### EXERCISE
Give back, character for character, the line that includes "Where can the green-silver" and all lines beneath it in the data.

### MATERIAL FOR THE TASK
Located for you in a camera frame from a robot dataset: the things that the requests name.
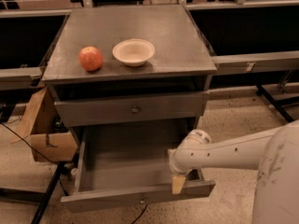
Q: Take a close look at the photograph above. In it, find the white paper bowl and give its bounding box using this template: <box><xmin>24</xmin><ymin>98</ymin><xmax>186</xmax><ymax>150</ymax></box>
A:
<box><xmin>112</xmin><ymin>38</ymin><xmax>155</xmax><ymax>67</ymax></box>

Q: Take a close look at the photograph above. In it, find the brown cardboard box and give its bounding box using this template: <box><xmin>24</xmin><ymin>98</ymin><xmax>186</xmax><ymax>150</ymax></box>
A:
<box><xmin>11</xmin><ymin>88</ymin><xmax>78</xmax><ymax>162</ymax></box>

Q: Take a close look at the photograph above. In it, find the grey rail left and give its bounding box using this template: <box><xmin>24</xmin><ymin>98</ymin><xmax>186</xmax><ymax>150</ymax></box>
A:
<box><xmin>0</xmin><ymin>67</ymin><xmax>45</xmax><ymax>91</ymax></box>

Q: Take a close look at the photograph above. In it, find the grey drawer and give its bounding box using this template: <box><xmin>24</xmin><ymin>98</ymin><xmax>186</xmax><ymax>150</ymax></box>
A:
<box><xmin>62</xmin><ymin>119</ymin><xmax>215</xmax><ymax>213</ymax></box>
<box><xmin>54</xmin><ymin>91</ymin><xmax>209</xmax><ymax>127</ymax></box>

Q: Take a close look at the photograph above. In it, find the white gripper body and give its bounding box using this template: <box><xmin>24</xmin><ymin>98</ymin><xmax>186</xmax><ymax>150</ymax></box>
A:
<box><xmin>168</xmin><ymin>129</ymin><xmax>212</xmax><ymax>175</ymax></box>

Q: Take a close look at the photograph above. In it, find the grey top drawer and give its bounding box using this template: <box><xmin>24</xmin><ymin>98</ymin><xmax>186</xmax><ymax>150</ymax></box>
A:
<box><xmin>54</xmin><ymin>91</ymin><xmax>209</xmax><ymax>127</ymax></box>

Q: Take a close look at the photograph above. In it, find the grey rail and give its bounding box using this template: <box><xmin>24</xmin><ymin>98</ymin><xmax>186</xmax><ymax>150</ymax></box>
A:
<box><xmin>0</xmin><ymin>67</ymin><xmax>45</xmax><ymax>91</ymax></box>
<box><xmin>212</xmin><ymin>50</ymin><xmax>299</xmax><ymax>76</ymax></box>

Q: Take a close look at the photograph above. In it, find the red apple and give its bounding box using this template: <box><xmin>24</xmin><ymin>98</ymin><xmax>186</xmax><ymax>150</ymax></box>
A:
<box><xmin>78</xmin><ymin>47</ymin><xmax>103</xmax><ymax>72</ymax></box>

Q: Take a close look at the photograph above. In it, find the black floor cable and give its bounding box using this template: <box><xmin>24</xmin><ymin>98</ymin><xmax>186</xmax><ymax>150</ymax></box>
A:
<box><xmin>0</xmin><ymin>121</ymin><xmax>60</xmax><ymax>165</ymax></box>

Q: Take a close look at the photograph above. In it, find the grey rail right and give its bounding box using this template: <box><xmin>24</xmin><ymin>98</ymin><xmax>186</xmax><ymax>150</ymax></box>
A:
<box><xmin>212</xmin><ymin>50</ymin><xmax>299</xmax><ymax>76</ymax></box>

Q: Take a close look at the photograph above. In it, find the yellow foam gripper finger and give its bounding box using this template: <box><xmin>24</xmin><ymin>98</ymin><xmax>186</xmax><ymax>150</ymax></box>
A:
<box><xmin>172</xmin><ymin>175</ymin><xmax>186</xmax><ymax>195</ymax></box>

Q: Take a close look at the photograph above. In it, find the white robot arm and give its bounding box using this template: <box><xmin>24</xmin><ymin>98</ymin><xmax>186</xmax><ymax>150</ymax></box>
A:
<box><xmin>168</xmin><ymin>120</ymin><xmax>299</xmax><ymax>224</ymax></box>

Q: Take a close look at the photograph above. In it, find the small white bottle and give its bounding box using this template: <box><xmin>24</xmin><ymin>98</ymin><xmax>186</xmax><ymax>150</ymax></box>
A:
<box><xmin>70</xmin><ymin>168</ymin><xmax>78</xmax><ymax>176</ymax></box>

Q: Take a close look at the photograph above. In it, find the grey wooden drawer cabinet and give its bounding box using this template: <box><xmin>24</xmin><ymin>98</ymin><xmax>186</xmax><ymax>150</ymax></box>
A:
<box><xmin>43</xmin><ymin>5</ymin><xmax>217</xmax><ymax>138</ymax></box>

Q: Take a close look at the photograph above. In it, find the black metal stand leg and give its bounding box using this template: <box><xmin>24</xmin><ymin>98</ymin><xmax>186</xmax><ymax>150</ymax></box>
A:
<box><xmin>31</xmin><ymin>161</ymin><xmax>64</xmax><ymax>224</ymax></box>

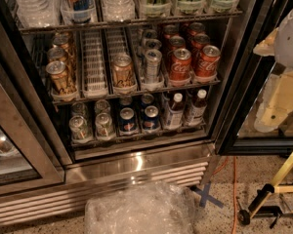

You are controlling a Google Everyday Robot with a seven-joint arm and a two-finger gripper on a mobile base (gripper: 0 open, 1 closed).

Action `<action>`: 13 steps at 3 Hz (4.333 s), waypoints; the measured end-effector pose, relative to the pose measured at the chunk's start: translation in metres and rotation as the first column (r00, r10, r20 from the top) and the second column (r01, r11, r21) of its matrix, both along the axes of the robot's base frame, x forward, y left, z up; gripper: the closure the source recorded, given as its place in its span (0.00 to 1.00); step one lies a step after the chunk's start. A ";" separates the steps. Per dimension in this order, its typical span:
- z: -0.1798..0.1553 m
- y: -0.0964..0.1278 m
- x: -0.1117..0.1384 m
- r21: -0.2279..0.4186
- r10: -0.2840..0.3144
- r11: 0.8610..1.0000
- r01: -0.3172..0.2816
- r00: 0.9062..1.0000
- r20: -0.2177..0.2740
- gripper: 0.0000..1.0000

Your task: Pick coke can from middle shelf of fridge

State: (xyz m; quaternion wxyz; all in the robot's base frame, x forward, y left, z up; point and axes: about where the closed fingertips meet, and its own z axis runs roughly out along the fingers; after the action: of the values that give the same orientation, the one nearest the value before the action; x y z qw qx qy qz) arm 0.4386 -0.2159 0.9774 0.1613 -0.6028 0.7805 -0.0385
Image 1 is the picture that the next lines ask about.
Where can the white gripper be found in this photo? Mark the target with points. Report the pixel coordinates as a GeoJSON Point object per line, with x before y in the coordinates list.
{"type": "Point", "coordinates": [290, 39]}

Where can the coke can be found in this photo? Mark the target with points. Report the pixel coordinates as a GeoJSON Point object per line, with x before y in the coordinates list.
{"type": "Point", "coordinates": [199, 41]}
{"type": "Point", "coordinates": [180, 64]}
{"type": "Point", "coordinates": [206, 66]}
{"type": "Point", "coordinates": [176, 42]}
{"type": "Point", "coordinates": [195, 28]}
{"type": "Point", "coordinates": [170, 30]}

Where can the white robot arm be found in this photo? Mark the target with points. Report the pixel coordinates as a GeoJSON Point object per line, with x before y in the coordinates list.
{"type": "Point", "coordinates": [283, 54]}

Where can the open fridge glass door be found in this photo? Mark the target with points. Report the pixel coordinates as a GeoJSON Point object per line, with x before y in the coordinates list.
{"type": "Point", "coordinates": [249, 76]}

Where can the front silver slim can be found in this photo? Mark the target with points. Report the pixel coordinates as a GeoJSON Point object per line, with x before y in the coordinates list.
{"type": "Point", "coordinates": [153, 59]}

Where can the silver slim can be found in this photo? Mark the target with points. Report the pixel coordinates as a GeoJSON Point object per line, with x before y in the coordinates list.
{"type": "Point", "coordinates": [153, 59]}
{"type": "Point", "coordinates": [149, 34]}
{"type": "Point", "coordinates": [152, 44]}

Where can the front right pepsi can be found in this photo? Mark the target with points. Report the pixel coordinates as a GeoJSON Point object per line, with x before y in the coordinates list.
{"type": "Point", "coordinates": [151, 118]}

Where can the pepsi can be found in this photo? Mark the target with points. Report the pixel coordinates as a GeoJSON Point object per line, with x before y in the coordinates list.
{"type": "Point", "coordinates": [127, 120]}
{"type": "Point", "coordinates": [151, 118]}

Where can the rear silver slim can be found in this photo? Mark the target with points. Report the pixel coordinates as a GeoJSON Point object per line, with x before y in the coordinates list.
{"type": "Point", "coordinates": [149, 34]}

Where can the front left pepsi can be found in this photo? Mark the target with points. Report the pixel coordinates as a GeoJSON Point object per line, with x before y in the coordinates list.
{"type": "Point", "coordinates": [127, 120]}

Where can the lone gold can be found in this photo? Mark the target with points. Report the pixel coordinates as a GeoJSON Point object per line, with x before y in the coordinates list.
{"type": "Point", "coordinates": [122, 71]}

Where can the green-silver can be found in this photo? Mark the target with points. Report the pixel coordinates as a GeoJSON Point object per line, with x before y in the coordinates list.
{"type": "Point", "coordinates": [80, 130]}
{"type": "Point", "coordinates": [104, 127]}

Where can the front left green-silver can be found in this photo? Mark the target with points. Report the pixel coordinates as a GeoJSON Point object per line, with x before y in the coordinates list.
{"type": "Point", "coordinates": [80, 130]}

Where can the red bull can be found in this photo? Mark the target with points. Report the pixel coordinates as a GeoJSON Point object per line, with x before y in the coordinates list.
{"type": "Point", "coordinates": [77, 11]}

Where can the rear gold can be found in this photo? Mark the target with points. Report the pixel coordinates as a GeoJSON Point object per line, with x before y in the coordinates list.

### RESPONSE BOX
Where can the green-silver can be found in this photo? Mark the target with points. Report the pixel coordinates as a GeoJSON Point object per line, with x before y in the coordinates list.
{"type": "Point", "coordinates": [80, 130]}
{"type": "Point", "coordinates": [104, 127]}

Where can the front left green-silver can be found in this photo? Mark the target with points. Report the pixel coordinates as a GeoJSON Point object per line, with x before y in the coordinates list.
{"type": "Point", "coordinates": [80, 130]}

Where can the red bull can be found in this photo? Mark the target with points. Report the pixel coordinates as a GeoJSON Point object per line, with x before y in the coordinates list.
{"type": "Point", "coordinates": [77, 11]}

Where can the rear gold can be found in this photo? Mark the target with points. Report the pixel coordinates as a GeoJSON Point object per line, with x before y in the coordinates list.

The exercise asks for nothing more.